A Money View of the FCIC Report: Part Two


Saving the (International) Dollar

Financial Times articles being discussed: NY Fed to Expand Reverse Repo Requirements (Feb 1), Fed passes China in Treasury holdings (Feb 2)

The dissenters to the FCIC Report quite rightly emphasize the global character of the crisis, but they draw the wrong conclusions. What they miss is the global character of the shadow banking system, the collapse of which caused the crisis. (Chapter 7 is clear on this; “an ocean of money” was invested in commercial paper and repo, used to fund purchase of mortgage-backed securities.

The Report is replete with references to actions taken in order to support money market funds, starting from the very earliest stages of the crisis. (See pp. 253-54 for example.) But it never asks why those actions were taken. The answer, from a money view perspective, is that those actions were fundamentally about defending par between the international dollar and the domestic dollar, between shares of money market mutual funds held by foreigners, and domestic dollar deposits.

The origin of the ultimate assets held by the shadow banking system was of course mortgage borrowing by US citizens, but all the other dimensions of the system could be and often were located outside the US. That global dimension needs special attention. Two pieces of the system in particular were important.

First, credit risk. While China built its massive dollar reserve, invested mainly in Treasury and GSE securities , Europe accumulated the more risky mortgage-backed securities and their derivatives. The China dimension of the crisis therefore had most to do with Fannie and Freddie (the public shadow banking system, if you will), while the European dimension had to do with the fate of the shadow banking system (the private counterpart).

Second, liquidity risk. The ultimate funders of those mortgage-backed securities preferred more money-like dollar claims, and that preference was met by the expansion of offshore money market funds, which provided short term funding for the offshore shadow banking system that held the mortgage-backed securities.

It is important to emphasize that the offshoring of both of these risks was apparently approved, even endorsed, by US regulatory authorities. Risk borne by foreigners was that much less risk faced by (FDIC-insured) depositors in the regulated domestic banking system. And quasi-money supply held by foreigners was that much less money supply backed by the discount window at the Fed.

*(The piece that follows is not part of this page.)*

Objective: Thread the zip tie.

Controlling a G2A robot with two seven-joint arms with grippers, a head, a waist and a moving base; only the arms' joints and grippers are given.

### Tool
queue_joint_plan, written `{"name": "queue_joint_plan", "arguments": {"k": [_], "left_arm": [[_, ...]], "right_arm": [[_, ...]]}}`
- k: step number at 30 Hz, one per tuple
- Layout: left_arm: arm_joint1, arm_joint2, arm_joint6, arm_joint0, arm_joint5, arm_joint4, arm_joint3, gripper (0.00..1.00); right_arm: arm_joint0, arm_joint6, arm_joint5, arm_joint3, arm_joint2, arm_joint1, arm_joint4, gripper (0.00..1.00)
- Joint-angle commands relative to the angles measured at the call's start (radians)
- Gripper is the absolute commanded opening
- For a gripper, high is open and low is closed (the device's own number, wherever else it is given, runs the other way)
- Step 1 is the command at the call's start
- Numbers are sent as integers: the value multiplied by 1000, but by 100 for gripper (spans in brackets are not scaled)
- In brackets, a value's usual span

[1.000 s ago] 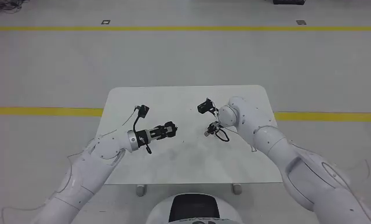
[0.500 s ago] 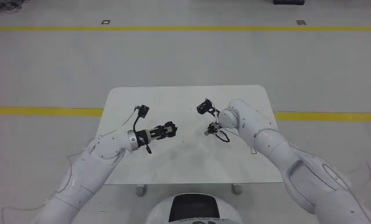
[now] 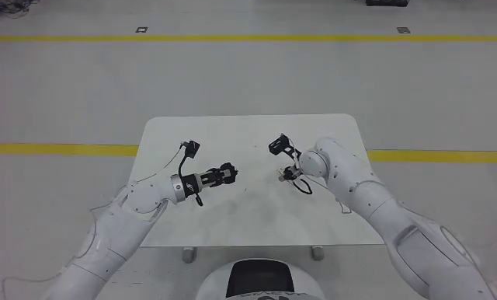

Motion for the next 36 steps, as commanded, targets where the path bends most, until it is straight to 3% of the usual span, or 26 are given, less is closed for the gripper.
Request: {"name": "queue_joint_plan", "arguments": {"k": [1,2,5,24,36], "left_arm": [[0,0,0,0,0,0,0,0],[0,0,0,0,0,0,0,0],[0,0,0,0,0,0,0,0],[0,0,0,0,0,0,0,0],[0,0,0,0,0,0,0,0]], "right_arm": [[-3,-7,-6,2,4,0,-4,14],[-5,-10,-10,4,5,0,-6,7],[-7,-22,-22,18,5,-3,-11,0],[25,-153,-78,193,-51,-70,-42,0],[66,-122,-131,309,-74,-121,-4,0]]}}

In the early stages of the crisis, the support for this offshore shadow banking system was private and the motive was profit. Money market funds investing in asset-backed commercial paper, or lending in the repo market against mortgage-backed collateral, faced potential losses if they continued to roll over their funding. And so the sponsors of those money funds took over the funding, borrowing on their own account from the money funds and lending on to the holders of the mortgage collateral, or taking that collateral onto their own balance sheets.

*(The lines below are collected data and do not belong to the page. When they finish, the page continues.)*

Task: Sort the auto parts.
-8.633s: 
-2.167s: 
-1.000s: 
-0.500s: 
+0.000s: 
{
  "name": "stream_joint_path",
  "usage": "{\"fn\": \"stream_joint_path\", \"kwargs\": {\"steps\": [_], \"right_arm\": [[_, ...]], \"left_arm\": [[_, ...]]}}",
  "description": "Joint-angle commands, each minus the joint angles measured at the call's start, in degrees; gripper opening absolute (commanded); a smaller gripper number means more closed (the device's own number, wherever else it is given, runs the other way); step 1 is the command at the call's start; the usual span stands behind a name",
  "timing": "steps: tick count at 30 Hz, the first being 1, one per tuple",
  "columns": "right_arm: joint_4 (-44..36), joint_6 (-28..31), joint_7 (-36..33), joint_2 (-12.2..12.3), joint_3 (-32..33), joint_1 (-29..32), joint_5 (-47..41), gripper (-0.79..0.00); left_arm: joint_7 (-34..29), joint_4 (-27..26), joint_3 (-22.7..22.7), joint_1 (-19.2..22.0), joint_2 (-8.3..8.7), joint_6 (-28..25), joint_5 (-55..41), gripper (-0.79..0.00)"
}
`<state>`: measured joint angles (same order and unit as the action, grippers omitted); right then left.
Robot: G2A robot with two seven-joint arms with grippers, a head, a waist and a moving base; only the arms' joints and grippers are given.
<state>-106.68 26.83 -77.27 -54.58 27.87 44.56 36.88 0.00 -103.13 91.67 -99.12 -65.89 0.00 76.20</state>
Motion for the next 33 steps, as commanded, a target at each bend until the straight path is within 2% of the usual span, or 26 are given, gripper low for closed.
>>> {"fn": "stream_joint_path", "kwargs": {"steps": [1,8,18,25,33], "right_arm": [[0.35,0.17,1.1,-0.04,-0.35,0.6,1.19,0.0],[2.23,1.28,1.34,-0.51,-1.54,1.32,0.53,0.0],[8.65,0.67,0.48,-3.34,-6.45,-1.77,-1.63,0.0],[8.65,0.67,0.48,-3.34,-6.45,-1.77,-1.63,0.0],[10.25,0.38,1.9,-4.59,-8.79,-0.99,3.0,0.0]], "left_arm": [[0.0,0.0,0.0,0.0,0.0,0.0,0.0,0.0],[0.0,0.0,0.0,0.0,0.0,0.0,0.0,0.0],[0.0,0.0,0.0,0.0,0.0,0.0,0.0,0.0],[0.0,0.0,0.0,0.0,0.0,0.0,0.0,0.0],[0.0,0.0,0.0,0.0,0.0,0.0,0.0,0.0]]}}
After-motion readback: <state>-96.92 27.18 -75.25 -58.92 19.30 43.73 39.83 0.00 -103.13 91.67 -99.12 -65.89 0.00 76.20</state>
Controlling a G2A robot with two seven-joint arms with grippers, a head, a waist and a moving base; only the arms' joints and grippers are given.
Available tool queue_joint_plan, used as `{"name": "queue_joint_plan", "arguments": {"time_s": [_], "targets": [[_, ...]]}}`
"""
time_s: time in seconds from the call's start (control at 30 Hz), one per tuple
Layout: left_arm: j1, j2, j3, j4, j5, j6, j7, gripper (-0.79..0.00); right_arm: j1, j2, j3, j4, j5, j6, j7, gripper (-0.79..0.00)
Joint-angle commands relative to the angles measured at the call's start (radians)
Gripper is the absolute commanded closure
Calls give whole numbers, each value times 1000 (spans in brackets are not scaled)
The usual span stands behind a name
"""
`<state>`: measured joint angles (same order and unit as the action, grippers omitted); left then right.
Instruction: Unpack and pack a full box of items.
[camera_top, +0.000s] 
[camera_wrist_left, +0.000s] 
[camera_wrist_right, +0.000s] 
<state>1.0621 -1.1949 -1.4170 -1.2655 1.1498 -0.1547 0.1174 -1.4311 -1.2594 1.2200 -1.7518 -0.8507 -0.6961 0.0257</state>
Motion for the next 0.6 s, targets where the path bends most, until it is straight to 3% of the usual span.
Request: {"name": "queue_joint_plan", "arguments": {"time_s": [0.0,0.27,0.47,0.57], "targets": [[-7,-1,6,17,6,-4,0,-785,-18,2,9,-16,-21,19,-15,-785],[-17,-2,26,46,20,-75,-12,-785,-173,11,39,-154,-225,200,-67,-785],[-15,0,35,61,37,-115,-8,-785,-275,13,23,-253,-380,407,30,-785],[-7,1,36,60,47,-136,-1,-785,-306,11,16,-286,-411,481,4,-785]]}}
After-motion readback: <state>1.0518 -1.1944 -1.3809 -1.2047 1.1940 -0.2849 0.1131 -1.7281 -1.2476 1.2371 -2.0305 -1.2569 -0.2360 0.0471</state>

After the collapse of Bear Stearns in March 2008, this private lender of last resort support was backed up by aggressive public lender of last resort support through the Primary Dealer Credit Facility (PDCF) and the Term Security Lending Facility (TSLF). But after September 2008 that wasn’t enough. The Fed, in cooperation with the Treasury, took over the funding directly. The money funds got Treasury bill assets (plus an FDIC-like liability guarantee, and a discount window-like liquidity facility). The Treasury got deposits at the Fed, and the Fed lent on the proceeds to the holders of the mortgage collateral. This was the period of so-called dollar shortage.

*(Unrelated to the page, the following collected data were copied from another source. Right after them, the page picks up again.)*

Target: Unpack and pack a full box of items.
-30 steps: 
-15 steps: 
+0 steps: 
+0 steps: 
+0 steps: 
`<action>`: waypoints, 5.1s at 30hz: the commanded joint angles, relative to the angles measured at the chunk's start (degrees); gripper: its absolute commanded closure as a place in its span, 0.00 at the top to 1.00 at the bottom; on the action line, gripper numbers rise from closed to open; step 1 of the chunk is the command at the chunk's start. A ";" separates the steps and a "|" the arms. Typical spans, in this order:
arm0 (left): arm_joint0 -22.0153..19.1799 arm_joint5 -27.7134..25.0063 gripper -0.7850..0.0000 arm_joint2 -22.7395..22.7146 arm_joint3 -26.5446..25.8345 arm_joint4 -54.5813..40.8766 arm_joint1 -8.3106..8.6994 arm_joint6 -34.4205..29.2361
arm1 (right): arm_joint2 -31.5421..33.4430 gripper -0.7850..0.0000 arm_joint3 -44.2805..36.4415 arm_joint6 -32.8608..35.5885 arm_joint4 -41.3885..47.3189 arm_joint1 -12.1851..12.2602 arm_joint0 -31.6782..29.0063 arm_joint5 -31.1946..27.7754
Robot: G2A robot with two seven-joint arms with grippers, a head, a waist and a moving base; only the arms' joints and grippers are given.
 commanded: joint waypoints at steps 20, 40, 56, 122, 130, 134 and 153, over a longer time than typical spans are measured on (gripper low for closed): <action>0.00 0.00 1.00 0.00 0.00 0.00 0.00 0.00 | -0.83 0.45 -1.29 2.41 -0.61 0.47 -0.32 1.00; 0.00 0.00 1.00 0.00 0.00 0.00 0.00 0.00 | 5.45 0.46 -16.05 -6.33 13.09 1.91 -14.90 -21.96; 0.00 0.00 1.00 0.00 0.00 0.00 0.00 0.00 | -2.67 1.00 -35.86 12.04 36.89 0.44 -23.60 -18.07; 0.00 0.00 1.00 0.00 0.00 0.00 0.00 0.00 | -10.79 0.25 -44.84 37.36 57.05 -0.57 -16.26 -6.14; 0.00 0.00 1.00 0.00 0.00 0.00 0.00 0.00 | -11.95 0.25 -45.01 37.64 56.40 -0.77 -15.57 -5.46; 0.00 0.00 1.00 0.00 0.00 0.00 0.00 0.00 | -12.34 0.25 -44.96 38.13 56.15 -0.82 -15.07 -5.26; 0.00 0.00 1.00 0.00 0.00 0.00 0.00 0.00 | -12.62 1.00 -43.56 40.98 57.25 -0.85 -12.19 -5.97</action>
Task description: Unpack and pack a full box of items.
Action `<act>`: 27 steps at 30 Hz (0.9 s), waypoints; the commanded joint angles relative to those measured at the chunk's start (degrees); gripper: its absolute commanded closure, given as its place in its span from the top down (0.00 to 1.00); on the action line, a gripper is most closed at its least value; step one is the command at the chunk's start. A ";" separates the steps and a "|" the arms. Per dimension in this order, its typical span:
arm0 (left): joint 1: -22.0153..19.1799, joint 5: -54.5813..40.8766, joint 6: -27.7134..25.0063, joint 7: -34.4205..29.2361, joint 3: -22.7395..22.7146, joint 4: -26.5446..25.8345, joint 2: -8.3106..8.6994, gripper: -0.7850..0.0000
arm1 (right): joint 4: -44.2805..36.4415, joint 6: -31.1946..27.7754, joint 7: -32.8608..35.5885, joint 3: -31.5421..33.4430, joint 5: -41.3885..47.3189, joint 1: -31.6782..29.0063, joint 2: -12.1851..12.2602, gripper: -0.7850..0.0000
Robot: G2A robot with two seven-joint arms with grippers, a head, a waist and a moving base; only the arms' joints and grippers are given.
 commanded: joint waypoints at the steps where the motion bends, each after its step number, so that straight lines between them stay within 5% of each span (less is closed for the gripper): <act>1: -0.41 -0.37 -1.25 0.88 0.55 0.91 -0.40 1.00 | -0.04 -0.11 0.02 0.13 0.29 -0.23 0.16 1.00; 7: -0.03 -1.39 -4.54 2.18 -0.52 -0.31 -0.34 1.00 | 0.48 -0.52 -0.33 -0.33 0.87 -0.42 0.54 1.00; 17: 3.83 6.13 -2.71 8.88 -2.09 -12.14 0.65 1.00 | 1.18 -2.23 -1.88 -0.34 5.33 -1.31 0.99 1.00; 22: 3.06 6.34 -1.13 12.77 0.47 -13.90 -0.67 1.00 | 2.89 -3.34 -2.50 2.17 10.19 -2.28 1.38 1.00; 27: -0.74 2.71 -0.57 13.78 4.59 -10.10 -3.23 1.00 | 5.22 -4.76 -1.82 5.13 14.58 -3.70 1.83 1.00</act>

Eventually, in 2009, the Treasury stepped out of the picture, leaving private banks to do the intermediation. Meanwhile, the Fed stepped even more into the picture by taking the collateral onto its own balance sheet, in so-called QE1 purchase of $1.25 trillion of mortgage backed securities.

This is the context, and the frame, needed to understand the most recent developments reported in the FT. Apparently the world demand for money-like dollar claims continues unabated, and if the private sector cannot meet that demand then the Fed will. That is what the QE2 program is about, at bottom; it will increase the most money-like dollar claims by $600 billion, albeit by reducing supply of the already fairly money-like Treasury securities by the same amount.

From this point of view, the reverse repo program is not so much about draining reserves lest they cause inflation. Note well that the anticipated counterparty on the other side of those repos is the money market mutual funds. The reverse repo program is therefore about letting private banks (and domestic dollar money expansion) step out of the picture in order to allow money funds (and international dollar money expansion) to take their place.

So we are apparently putting back together the international dollar system that existed before the crisis, or trying to do so anyway. The vital question of the relationship between that international dollar system and our domestic banking system going forward remains unaddressed, indeed not even asked.